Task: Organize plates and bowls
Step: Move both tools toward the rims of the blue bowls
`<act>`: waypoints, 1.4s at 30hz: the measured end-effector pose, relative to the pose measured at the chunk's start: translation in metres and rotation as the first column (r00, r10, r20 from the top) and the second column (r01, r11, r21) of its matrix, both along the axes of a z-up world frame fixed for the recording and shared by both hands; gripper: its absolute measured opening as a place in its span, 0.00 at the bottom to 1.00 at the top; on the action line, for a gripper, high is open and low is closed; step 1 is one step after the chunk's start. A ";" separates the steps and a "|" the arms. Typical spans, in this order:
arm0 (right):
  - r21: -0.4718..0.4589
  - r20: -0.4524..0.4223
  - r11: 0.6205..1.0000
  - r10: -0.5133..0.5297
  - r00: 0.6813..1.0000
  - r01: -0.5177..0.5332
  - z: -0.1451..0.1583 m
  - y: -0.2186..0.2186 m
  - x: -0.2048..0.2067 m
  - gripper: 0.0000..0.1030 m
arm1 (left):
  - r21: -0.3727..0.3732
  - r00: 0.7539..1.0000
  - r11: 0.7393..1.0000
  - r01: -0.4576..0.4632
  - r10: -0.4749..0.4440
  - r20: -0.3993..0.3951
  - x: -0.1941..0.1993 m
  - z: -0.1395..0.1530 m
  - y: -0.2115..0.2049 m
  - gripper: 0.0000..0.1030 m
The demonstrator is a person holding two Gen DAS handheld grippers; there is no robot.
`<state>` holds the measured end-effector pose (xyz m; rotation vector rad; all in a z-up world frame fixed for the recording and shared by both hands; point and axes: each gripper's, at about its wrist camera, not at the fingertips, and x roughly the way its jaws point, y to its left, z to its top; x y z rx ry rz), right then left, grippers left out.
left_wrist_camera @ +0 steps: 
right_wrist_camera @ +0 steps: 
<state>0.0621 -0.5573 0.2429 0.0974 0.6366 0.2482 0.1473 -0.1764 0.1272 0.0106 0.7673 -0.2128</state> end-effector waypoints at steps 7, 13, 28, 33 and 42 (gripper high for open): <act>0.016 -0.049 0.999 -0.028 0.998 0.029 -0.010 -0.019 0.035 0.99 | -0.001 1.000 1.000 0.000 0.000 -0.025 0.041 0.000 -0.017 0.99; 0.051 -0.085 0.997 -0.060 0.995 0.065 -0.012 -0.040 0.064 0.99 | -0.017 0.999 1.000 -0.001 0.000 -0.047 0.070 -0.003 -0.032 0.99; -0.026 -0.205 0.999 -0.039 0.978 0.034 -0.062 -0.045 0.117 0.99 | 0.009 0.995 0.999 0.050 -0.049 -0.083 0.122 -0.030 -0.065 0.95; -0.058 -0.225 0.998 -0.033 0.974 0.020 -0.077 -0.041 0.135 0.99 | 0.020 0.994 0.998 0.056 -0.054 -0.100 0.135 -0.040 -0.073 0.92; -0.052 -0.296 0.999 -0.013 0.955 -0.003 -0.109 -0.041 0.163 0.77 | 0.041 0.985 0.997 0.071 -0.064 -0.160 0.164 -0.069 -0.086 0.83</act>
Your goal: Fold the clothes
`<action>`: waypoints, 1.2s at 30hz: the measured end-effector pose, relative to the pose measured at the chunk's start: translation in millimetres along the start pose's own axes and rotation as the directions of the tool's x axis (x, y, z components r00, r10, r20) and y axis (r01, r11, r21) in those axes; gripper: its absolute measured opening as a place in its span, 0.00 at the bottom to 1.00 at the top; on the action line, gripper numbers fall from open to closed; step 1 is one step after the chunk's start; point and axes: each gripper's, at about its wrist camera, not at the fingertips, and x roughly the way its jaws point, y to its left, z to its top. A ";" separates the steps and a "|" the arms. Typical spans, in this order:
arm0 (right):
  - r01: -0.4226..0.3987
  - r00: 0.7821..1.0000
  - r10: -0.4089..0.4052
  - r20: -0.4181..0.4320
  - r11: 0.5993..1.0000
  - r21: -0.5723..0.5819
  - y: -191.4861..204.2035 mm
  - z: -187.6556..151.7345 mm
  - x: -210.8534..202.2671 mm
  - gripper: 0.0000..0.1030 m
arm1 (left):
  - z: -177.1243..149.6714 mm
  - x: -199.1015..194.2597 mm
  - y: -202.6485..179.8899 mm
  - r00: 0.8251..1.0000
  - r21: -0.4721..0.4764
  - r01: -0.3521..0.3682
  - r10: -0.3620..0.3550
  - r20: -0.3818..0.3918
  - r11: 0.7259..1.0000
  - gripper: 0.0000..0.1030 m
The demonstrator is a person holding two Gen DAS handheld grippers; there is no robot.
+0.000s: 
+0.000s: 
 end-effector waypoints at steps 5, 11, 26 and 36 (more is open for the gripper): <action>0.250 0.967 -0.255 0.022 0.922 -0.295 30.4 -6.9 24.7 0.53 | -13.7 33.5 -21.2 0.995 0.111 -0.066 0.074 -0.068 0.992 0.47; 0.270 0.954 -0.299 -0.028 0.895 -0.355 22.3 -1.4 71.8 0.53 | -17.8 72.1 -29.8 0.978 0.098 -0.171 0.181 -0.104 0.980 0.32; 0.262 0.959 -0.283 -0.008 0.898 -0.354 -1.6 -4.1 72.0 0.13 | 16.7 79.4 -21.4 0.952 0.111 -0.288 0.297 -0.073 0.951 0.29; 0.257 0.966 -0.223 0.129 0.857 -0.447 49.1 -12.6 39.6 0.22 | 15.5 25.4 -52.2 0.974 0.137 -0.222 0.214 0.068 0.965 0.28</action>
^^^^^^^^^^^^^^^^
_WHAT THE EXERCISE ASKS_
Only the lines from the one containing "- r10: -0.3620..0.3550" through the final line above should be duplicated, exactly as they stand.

_RESPONSE TO THE EXERCISE_
  - r10: -0.3620..0.3550
  - r20: -0.3818..0.3918
  - r11: 0.7259..1.0000
  - gripper: 0.0000..0.1030 m
The demonstrator is a person holding two Gen DAS handheld grippers; there is no robot.
+0.000s: 
+0.000s: 
 end-effector waypoints at steps 5, 11, 26 and 36 (more is open for the gripper): <action>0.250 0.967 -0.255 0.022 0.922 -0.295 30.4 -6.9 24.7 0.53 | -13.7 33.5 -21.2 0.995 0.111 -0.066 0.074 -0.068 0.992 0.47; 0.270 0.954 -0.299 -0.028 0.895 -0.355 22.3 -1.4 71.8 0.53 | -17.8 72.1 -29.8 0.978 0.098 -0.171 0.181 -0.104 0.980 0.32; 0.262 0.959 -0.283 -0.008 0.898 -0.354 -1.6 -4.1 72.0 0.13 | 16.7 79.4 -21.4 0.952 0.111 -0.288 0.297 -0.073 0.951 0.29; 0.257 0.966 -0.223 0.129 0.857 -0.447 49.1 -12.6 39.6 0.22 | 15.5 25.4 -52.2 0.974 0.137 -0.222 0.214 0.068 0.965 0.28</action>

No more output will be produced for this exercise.